# Kitchen cabinets with Lacquer



## Mia (Jun 22, 2010)

Hi All,

I live in California. I had my kitchen cabinets redone about 7 years ago. I kept the original cabinets, they were solid oak cases, and had them resurfaced with maple veneer. I also had several cabinets built new to add to the kitchen. All doors were new. The cabinet finisher used a Lacquer. In all areas where it has come in contact with moisture, the finish is shot. The wood is exposed on the top rails of the doors and other common moisture areas. I have read that I can not use a WB poly over lacquer. (off the manufacture site) I read that it wont adhere to the under finish even with sanding etc. I know I have to be very careful with the veneer on the old cabinets.

What products do you suggest? Any secret methods I can employ?

The cabinet doors have ridges and grooves similar to a bead board. I'm very concerned about the product pooling in those grooves. I can try to take a picture and attach it if that would help.


----------



## cabinetman (Jul 5, 2007)

Mia said:


> Hi All,
> 
> I live in California. I had my kitchen cabinets redone about 7 years ago. I kept the original cabinets, they were solid oak cases, and had them resurfaced with maple veneer. I also had several cabinets built new to add to the kitchen. All doors were new. The cabinet finisher used a Lacquer. In all areas where it has come in contact with moisture, the finish is shot. The wood is exposed on the top rails of the doors and other common moisture areas. I have read that I can not use a WB poly over lacquer. (off the manufacture site) I read that it wont adhere to the under finish even with sanding etc. I know I have to be very careful with the veneer on the old cabinets.
> 
> ...



*WELCOME TO THE FORUM*

Your easiest and best finish IMO, would be to do needed repairs, light sanding, and spray lacquer.


----------



## Mia (Jun 22, 2010)

Spray Lacquer as in a spray can by minwax? I do not have access to spray equipment. Also as I mentioned I live in calif. so the low voc rules apply. I do not have all products avail. I looked at the waterlox product but have to spend almost 100$ a gallon to get the low voc formula...

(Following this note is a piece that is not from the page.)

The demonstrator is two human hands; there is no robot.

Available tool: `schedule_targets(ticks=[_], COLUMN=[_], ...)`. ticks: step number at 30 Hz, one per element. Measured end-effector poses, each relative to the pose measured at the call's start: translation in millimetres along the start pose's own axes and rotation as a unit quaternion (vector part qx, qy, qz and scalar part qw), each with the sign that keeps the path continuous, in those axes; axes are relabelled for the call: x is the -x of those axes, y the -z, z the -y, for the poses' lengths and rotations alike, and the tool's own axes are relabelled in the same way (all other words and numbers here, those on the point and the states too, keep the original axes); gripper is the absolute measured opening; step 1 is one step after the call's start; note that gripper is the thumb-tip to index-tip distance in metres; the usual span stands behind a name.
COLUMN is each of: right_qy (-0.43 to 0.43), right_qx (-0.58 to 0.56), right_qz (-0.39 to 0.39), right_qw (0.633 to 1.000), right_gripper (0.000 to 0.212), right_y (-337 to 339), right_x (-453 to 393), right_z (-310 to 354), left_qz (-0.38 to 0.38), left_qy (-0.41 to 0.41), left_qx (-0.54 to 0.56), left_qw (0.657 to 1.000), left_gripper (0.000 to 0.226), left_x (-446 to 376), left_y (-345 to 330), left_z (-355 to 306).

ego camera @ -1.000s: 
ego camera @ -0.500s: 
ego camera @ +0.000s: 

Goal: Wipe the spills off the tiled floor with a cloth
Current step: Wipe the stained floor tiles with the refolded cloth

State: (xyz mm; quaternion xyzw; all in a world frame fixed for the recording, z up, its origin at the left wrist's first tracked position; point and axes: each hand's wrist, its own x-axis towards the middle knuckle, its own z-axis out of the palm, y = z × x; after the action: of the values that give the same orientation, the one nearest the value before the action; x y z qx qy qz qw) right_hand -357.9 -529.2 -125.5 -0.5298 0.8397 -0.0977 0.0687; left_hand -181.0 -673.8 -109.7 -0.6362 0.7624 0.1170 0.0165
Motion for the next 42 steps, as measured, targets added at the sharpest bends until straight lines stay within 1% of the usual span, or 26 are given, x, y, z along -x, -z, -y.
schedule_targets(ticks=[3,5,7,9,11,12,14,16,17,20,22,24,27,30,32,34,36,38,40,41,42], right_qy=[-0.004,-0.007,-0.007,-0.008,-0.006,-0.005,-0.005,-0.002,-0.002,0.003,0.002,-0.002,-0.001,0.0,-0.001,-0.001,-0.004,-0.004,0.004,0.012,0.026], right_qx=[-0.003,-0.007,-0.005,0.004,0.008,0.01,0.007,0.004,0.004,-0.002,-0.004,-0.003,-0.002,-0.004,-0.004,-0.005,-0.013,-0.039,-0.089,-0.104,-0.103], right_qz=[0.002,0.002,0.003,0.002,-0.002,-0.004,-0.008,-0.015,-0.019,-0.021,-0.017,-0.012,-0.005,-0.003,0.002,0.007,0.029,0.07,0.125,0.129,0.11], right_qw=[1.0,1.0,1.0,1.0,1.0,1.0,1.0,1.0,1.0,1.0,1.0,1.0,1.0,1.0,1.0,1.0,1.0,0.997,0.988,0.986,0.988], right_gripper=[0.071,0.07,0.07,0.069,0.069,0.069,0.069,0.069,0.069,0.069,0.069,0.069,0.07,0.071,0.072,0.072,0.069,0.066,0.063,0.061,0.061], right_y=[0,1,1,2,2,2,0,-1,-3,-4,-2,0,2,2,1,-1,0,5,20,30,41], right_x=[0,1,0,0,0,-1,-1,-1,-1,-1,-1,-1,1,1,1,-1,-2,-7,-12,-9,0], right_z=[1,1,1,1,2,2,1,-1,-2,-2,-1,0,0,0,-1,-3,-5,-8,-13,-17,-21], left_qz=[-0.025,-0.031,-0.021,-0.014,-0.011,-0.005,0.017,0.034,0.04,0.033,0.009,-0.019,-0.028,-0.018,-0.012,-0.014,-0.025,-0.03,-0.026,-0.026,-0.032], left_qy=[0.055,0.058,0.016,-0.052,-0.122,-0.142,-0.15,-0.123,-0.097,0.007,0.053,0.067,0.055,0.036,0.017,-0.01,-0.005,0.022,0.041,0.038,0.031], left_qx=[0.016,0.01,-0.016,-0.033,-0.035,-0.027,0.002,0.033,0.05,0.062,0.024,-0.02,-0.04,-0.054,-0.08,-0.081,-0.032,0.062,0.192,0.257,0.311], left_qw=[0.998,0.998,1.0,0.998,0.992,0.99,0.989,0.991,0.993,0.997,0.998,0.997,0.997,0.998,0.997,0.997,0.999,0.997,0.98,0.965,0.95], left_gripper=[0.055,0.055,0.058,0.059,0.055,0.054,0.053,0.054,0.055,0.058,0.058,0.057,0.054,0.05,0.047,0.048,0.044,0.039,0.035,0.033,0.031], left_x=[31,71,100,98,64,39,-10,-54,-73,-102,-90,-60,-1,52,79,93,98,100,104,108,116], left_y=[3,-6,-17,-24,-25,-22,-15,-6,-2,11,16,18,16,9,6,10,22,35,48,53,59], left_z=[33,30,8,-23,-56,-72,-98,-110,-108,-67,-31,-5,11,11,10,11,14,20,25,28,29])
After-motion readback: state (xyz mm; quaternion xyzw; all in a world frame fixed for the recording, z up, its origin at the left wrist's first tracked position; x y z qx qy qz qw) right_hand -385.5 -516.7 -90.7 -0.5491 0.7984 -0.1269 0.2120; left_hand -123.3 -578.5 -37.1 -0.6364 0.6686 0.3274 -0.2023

Can you suggest a specific product?


----------



## cabinetman (Jul 5, 2007)

You could use a brushing lacquer if you can get it. Or, a wipe on oil base polyurethane, or a wipe on oil base interior varnish.


----------



## ash123 (Mar 14, 2010)

Mia said:


> Hi All,
> 
> I live in California. I had my kitchen cabinets redone about 7 years ago. I kept the original cabinets, they were solid oak cases, and had them resurfaced with maple veneer. I also had several cabinets built new to add to the kitchen. All doors were new. The cabinet finisher used a Lacquer. In all areas where it has come in contact with moisture, the finish is shot. The wood is exposed on the top rails of the doors and other common moisture areas. I have read that I can not use a WB poly over lacquer. (off the manufacture site) I read that it wont adhere to the under finish even with sanding etc. I know I have to be very careful with the veneer on the old cabinets.
> 
> ...


 
Years ago I used nitrocellulose lacquer on kitchens but it didn't do well. Later I used Sherwin Williams moisture resistant lacquer and that did better. It falls down and after three years it's looking not as nice as new. Then Roger and Ted at Gemini came out with Apollo. It's a nitrocellulose base with a polyurethane resin that converts to a poly in 30 days. The same finish sprayed over it after it starts to cure will lift it. Apollo was wonderful. It did good with water, cold shock, and hold up, but it didn't have the uv blockers in it and it yellowed over time.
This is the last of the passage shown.